[DESCRIPTION OF THE TASK]: Lines in the records below that contain the word "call" must each be copied.

(Data records)
((

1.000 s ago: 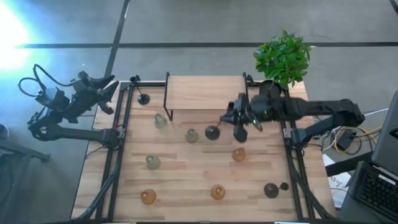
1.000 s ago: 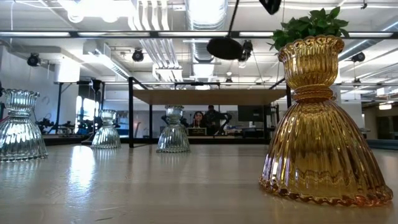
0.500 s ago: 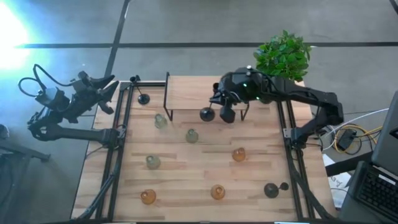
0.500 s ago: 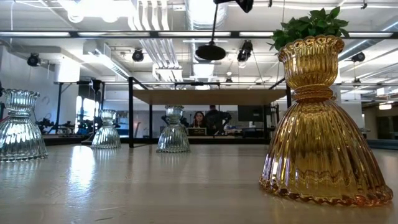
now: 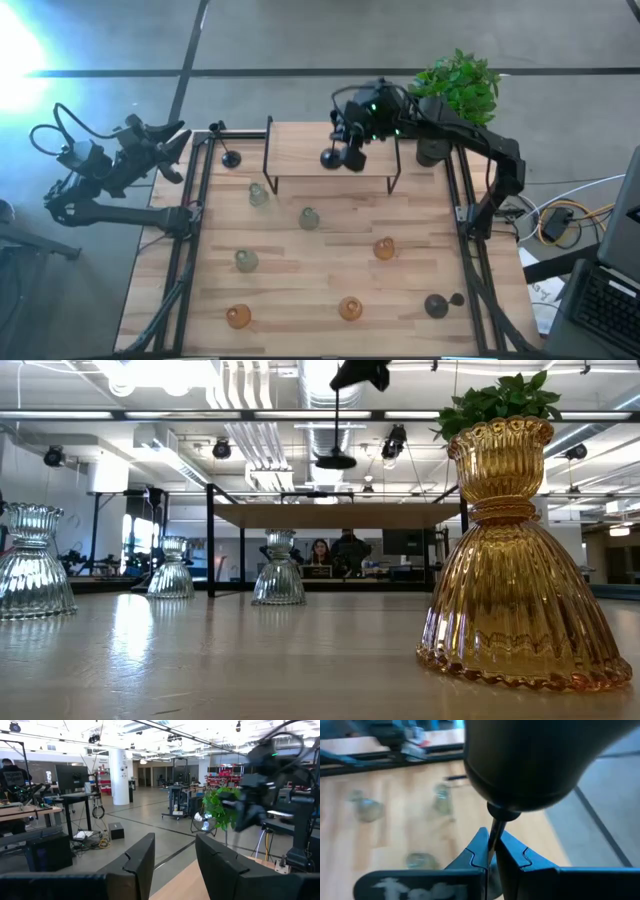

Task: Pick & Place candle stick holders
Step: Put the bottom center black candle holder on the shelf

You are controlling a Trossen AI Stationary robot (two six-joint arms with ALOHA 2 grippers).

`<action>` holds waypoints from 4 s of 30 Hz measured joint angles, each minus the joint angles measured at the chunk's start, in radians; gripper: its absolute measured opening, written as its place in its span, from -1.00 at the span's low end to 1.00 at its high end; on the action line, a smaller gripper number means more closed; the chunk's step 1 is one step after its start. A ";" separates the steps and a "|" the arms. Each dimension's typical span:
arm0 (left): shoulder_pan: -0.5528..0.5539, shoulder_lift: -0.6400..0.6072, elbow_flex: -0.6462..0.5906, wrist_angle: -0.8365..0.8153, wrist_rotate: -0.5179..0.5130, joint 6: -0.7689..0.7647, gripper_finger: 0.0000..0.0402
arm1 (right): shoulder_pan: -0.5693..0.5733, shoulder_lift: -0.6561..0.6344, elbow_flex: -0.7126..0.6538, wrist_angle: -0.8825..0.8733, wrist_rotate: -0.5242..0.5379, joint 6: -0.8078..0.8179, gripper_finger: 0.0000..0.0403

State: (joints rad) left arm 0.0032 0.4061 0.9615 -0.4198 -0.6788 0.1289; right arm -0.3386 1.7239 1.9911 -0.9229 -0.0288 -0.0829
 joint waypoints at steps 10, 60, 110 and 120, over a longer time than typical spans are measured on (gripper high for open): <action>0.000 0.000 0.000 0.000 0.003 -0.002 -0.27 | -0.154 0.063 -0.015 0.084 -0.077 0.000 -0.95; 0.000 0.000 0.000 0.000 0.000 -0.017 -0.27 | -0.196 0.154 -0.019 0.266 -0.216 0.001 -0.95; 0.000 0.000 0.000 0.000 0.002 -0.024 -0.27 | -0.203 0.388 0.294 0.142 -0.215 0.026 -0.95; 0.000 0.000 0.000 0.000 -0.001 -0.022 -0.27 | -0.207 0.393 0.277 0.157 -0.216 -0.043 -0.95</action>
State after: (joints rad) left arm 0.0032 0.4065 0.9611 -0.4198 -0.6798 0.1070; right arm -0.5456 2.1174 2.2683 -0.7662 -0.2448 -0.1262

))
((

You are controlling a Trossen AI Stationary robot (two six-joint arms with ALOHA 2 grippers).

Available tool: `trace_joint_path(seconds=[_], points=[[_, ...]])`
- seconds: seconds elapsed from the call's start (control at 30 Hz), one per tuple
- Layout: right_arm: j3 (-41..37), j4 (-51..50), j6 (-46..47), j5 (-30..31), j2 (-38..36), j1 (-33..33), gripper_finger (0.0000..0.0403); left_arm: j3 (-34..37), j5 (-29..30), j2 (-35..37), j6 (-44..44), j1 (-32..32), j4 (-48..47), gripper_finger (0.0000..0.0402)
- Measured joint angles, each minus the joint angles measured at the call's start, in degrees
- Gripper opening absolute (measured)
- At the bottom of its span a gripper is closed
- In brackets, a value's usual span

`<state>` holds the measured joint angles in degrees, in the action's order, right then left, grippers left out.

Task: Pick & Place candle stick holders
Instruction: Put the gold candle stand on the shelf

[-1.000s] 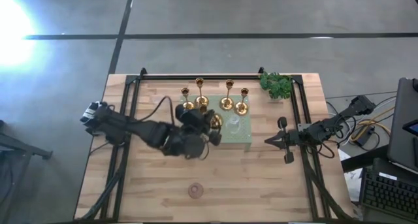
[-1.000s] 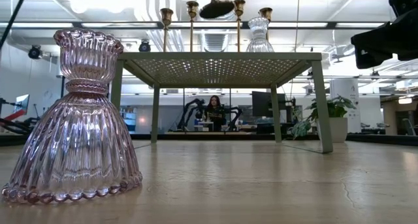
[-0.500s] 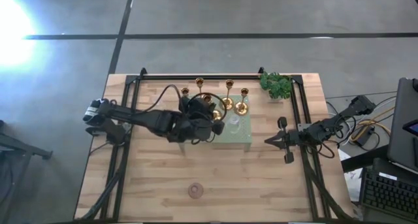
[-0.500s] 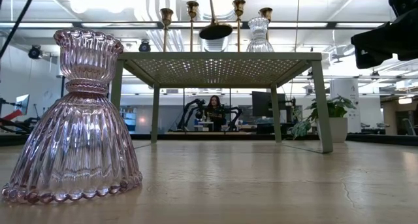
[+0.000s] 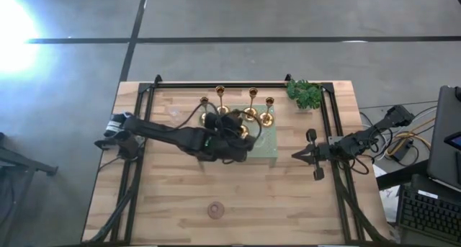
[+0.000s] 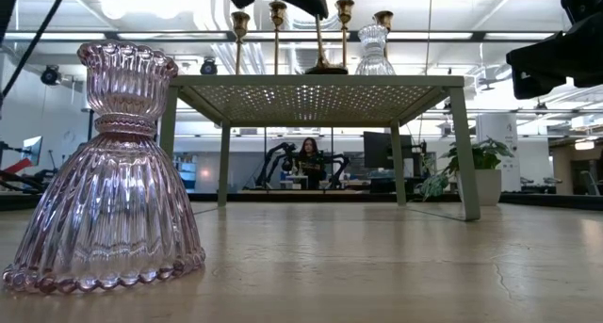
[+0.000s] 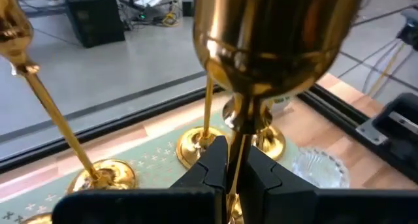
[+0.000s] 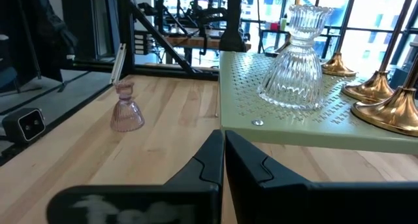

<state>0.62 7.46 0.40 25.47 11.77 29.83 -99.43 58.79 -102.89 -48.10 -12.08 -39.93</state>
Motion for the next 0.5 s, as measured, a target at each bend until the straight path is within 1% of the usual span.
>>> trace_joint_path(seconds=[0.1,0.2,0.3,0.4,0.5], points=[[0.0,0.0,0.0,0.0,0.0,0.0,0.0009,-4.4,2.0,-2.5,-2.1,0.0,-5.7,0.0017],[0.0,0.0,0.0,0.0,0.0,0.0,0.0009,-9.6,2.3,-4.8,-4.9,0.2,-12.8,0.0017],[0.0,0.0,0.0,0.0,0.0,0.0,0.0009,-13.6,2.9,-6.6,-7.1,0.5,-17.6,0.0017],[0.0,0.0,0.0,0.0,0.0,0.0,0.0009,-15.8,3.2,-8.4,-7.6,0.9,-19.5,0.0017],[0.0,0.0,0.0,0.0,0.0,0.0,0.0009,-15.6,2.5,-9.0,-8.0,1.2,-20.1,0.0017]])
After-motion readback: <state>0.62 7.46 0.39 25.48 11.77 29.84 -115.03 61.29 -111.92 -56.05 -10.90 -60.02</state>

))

[RESPONSE BOX]:
- seconds: seconds elapsed from the call's start (control at 30 Hz), one per tuple
- Measured joint angles, each minus the joint angles measured at the call's start, in degrees

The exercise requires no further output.